Signs of a potential deescalation in the war saw traders dialing down bets that it will draw in other Middle Eastern countries and disrupt oil supplies in the crude-rich region.
Several diplomatic missions to Israel were working to prevent a planned ground assault on Gaza and negotiate the return of about 200 hostages held by Hamas.
Still, Israeli forces carried out an overnight raid on northern Gaza, while Prime Minister Benjamin Netanyahu reiterated his commitment to a bigger ground assault on the region.
But traders struggled to gauge just how much the war would disrupt oil supplies, given that crude shipments from the Middle East were little changed in the first 20 days of the conflict.
Brent oil futures rose 0.5% to $88.42 a barrel, while West Texas Intermediate crude futures rose 0.6% to $83.68 a barrel by 20:49 ET (00:49 GMT). Both contracts plummeted about $2 a barrel on Thursday, and were set to lose between 4% to 5% this week- their first weekly loss in three.
Fed uncertainty, mixed economic signals keep oil markets on edge
Strength in the dollar, before a Federal Reserve meeting next week, also put some pressure on oil markets. While the central bank is widely expected to keep rates on hold, Fed officials have also signaled higher-for-longer rates, which could potentially stymie crude demand in the coming year.
Treasury yields soared in anticipation of the Fed meeting, also unsettling markets.

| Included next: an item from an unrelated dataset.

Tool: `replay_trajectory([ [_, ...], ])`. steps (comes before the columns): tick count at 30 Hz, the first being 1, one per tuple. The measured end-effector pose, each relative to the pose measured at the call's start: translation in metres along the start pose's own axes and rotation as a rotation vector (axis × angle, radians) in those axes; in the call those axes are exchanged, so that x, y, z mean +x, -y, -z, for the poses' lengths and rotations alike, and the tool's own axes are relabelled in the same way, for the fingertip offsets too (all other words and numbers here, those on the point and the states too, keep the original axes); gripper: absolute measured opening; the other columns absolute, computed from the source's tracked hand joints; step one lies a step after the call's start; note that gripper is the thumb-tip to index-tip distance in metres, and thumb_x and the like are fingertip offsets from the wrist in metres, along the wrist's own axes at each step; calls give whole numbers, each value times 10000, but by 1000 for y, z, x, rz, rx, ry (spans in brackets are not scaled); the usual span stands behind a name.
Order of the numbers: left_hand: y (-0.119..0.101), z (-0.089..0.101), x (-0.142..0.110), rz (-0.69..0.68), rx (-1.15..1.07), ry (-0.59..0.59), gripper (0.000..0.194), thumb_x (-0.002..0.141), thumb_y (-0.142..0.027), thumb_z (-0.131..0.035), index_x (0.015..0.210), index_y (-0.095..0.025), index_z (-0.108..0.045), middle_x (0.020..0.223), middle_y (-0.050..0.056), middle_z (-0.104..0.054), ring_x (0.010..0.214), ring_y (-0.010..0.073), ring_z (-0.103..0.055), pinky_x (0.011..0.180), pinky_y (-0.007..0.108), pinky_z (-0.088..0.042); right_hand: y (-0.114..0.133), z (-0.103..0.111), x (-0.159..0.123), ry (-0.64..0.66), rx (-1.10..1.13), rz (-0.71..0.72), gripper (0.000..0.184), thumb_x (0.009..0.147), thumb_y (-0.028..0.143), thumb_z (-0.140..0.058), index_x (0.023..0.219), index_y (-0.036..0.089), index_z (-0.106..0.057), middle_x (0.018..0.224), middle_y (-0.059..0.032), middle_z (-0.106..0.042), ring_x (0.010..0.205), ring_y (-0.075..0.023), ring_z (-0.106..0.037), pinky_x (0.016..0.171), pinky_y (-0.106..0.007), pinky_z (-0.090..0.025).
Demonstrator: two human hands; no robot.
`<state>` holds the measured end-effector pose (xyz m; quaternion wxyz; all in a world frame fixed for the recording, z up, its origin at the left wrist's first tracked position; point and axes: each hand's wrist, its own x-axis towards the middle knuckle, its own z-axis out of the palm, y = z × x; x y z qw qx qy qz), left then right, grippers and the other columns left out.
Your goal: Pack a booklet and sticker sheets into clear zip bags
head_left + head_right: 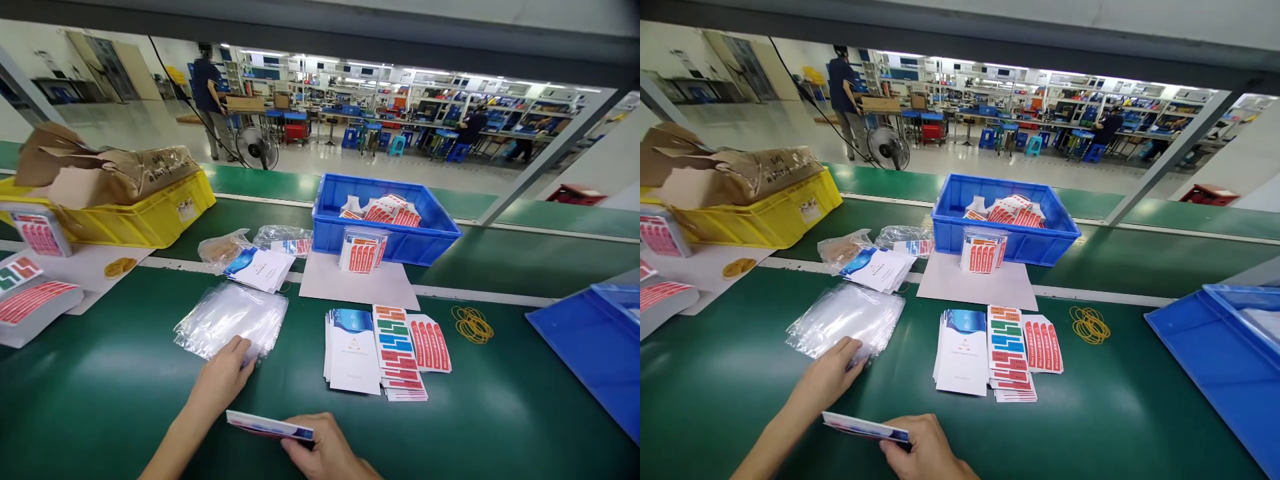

Still, gross domestic product data released on Thursday showed that the U.S. economy grew far more than expected in the third quarter, pushing up hopes that oil demand in the world’s largest fuel consumer will remain steady in the coming months.
But this was preceded by a string of weak economic readings from the euro zone, as slowing business activity primed the bloc for a recession this year.
Weak signals on oil demand in China also weighed, as Beijing proposed a cap on domestic oil refining to curb carbon emissions. This largely offset news of more stimulus measures in the country.